Compute the inverse Fourier transform of the "power spectrum field" $P(\mathbf{k}) = \delta(\mathbf{k})\bar{\delta}(\mathbf{k}) / (2\pi)^3$ to obtain the "correlation field" $\xi(\mathbf{x})$. This time, a normalisation is necessary, because the FFTW transforms are unnormalised: $\mathcal{F}^{-1}[\mathcal{F}[f(x)] = N f(x) $, with $N$ being the array size for a 1d array. In my 3d-case, I divide the values by $N^3$.

Histogrammize $\xi(\mathbf{x})$ in the same way I histogrammize $P(\mathbf{k})$ to obtain $\xi(r)$.

Unfortunately, the results are orders of magnitude off of observational values. I took the observational values for the power spectrum from here, and a best-fit function for the galaxy correlation function from here.

Here is a plot of my results, the green lines being the observational data, while the blue/orange line are two different cases obtained from the mock galaxy catalogue (whether orphan galaxies are included or not). This particular image was created with an array of length $N=512$ per dimension.

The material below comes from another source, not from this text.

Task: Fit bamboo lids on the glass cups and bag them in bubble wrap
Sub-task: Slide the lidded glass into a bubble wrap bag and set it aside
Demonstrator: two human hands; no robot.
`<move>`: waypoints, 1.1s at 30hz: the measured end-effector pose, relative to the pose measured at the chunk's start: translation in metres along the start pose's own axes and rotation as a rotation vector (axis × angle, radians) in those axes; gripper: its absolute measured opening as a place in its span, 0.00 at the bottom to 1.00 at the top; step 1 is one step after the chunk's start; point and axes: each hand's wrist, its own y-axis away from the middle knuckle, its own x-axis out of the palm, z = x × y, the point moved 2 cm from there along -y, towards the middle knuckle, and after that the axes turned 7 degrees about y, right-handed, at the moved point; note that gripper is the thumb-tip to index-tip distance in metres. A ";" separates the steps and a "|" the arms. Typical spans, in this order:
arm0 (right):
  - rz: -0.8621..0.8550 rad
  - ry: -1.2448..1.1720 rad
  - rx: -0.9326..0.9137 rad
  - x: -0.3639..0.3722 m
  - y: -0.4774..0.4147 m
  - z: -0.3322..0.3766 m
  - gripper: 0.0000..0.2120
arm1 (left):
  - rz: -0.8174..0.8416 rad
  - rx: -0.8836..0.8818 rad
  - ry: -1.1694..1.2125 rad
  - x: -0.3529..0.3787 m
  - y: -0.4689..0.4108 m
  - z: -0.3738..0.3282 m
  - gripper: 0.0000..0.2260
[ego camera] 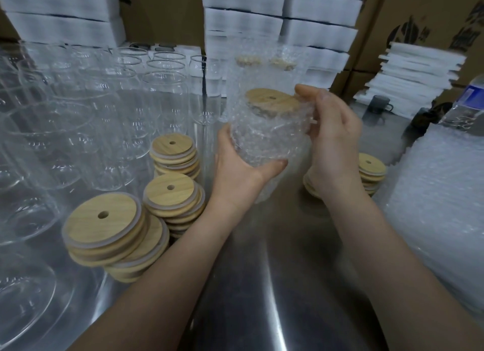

Now clearly something is way off here, even though the general shape doesn't seem too bad. I have 2 suspicions for the reason behind this:

1) I must be doing something wrong with the normalisation.

2) I do something wrong when using different conventions of Fourier transforms: As far as I see, the Power spectra are computed using the convention $$ \mathcal{F}[f(x)] = \int f(x) e^{-i kx} dx $$ while the FFTW/numpy libraries use $$ \mathcal{F}[f(x)] = \int f(x) e^{-i 2\pi kx} dx $$

To check those suspicions, I checked when the normalisation is required by transforming and inverse-transforming a known function. Specifically: $$ \delta_D(x-1)/2 - \delta_D(x+1)/2 \leftrightarrow - i \sin(k) $$ following the convention $ \mathcal{F}[f(x)] = \int f(x) e^{-i kx} dx $.

I get exactly correct results (nice peaks and a sinus wave) for both the Fourier transform and the inverse transform by following these rules:

1 ) To change between transform conventions, substitute $k \rightarrow 2 \pi k$ : a $k$ in the FFTW convention corresponds to $2\pi k$ in the other convention.

2 ) Normalise by dividing by $N$ after the inverse transform.

If necessary, I'll gladly provide the code I tested this with.

But the problem remains. I still think that I am doing something wrong with the normalisation, because I verified that the value of the Power spectrum $P(k)$ indeed does vary by orders of magnitude using different numbers of samples $N$, the correlation function however doesn't. Maybe this is somehow connected to the fact that I compute the square value $\delta(\mathbf{k})\bar{\delta}(\mathbf{k})$.

Can anybody please please help me? I've been stuck on this for weeks now.